= Beginning of Section =

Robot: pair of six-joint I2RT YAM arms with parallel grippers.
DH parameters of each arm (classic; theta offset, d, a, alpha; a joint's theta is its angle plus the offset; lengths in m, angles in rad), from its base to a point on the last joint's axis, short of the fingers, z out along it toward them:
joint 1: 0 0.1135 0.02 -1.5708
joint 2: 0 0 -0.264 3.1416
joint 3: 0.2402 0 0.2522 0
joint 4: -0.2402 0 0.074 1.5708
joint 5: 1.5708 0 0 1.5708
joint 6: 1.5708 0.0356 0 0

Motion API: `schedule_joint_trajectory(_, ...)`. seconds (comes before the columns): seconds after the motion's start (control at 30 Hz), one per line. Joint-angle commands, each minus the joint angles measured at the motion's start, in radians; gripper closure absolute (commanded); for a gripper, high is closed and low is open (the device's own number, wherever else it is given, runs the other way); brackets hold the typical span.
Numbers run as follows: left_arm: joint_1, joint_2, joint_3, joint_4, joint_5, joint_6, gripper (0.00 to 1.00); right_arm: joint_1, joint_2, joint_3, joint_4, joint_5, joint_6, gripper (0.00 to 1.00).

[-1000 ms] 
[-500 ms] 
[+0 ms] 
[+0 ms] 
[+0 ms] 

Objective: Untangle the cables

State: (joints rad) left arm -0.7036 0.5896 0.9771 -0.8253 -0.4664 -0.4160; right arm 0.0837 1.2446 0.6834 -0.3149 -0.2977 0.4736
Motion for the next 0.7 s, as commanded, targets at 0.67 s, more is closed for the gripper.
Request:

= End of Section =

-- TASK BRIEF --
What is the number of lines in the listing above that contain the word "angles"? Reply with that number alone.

-- ANSWER FOR THE TASK --
2